Son visage et son sourire ravageur vous rappelleront sûrement quelqu'un. Yves Vincent, comédien abonné aux seconds rôles, est mort à l'âge de 94 ans, ont annoncé dans le même temps son éditeur et sa fille Isabelle.
Il avait tourné aux côtés des plus grands, d'Arletty à Ingrid Bergman en passant Louis de Funès et Brigitte Bardot, et il avait été dirigé par les meilleurs, de Roger Vadim à Édouard Molinaro en passant par Jean Cocteau, Robert Lamoureux ou Georges Lautner. Ces dernières années, il avait publié ses mémoires, sobrement intitulés Voulez-vous en sourire avec moi ?, avec, en couverture, une photo des studios Harcourt, ainsi qu'un roman l'an dernier, Des vagues à l'âme.
Né à Thônes, en Haute-Savoie, Yves Vincent a grandi et vécu à Alger jusqu'à l'âge de 21 ans. D'abord sportif (il a été champion du monde de water-polo en 1939) avant de se tourner vers la comédie, il a débuté au théâtre où il s'est révélé en donnant la réplique à la pétillante Arletty dans Un tramway nommé désir (Tennessee Williams), pièce dans laquelle un certain Louis de Funès jouait déjà. Il le retrouvera plus tard dans la saga des Gendarmes, dans laquelle il est et restera le mémorable colonel examinateur. Avant cela, il aura joué aux côtés de grands noms du Septième Art, Daniel Gélin avec Winterset, Michel Audiard pour Méfiez-vous des blondes, Ingrid Bergman et Micheline Presle dans Thé et Sympathie, Brigitte Bardot dans Babette s'en va-t-en guerre ou encore chez Alain Resnais dans Muriel ou le temps d'un retour (1963), où il faisait une apparition avec Nelly Borgeaud, son épouse d'alors.
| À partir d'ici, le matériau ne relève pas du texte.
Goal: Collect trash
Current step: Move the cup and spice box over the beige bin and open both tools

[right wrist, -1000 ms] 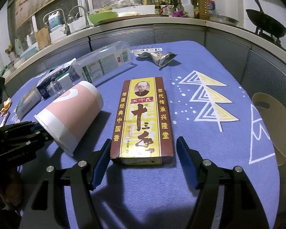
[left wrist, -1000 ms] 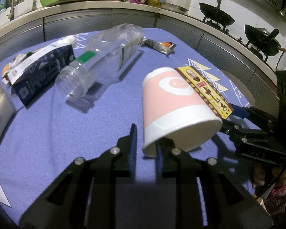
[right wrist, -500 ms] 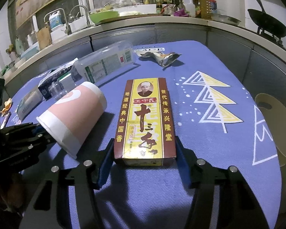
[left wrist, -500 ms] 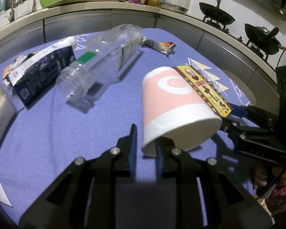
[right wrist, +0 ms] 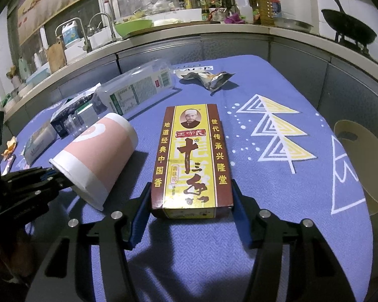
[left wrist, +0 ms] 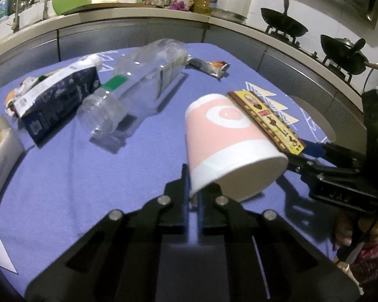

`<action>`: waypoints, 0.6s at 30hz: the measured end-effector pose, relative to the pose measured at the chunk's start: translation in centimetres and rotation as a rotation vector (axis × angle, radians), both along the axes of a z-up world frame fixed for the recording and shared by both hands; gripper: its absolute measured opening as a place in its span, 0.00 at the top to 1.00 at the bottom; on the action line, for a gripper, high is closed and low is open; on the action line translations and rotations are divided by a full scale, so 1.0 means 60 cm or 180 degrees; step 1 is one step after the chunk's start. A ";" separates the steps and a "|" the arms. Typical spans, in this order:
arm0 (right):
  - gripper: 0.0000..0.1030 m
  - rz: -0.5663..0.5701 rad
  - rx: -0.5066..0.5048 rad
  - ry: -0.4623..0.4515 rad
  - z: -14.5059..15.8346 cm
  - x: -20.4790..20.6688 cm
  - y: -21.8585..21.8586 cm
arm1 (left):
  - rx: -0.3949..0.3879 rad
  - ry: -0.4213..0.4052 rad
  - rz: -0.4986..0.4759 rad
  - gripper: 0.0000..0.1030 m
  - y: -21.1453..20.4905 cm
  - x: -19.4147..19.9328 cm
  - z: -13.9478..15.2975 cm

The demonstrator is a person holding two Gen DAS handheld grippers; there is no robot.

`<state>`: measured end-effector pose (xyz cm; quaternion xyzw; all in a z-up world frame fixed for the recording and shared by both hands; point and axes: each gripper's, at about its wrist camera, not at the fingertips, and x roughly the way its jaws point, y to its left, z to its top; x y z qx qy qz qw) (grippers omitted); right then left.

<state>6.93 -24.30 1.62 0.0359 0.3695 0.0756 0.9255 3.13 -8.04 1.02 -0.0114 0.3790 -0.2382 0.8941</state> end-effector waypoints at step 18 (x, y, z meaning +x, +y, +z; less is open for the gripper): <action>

Sa carrière prend un autre virage à la fin des années 1960, d'abord avec Le Gendarme se marie de Jean Girault et, bien sûr, Hibernatus d'Édouard Molinaro dans lequel il joue le père de la jeune fille dont tombe amoureux le héros dégivré campé par De Funès. Il revient face à la bande du regretté Michel Galabru dans Le Gendarme en balade en 1970. Par la suite, il joue dans Impossible... pas français et se fait recruter par un autre natif d'Algérie, décédé l'an dernier, Roger Hanin, pour La Rumba. Yves Vincent quitte alors le cinéma et signe un dernier coup d'éclat, dans la petite lucarne, pour la série Tribunal : pendant les 390 épisodes de ce huis-clos judiciaire phare de TF1 diffusé à la fin des années 1980, dont Jean-Luc Reichmann assurait la voix off, il imposa le respect avec beaucoup de charisme dans la robe du juge Garonne.
Côté coeur, Yves Vincent a partagé la vie de la speakerine Jacqueline Huet dont il a été l'époux, avant de se remarier avec la comédienne Nelly Borgeaud. Avec elle, il aura deux enfants, Louis et Isabelle.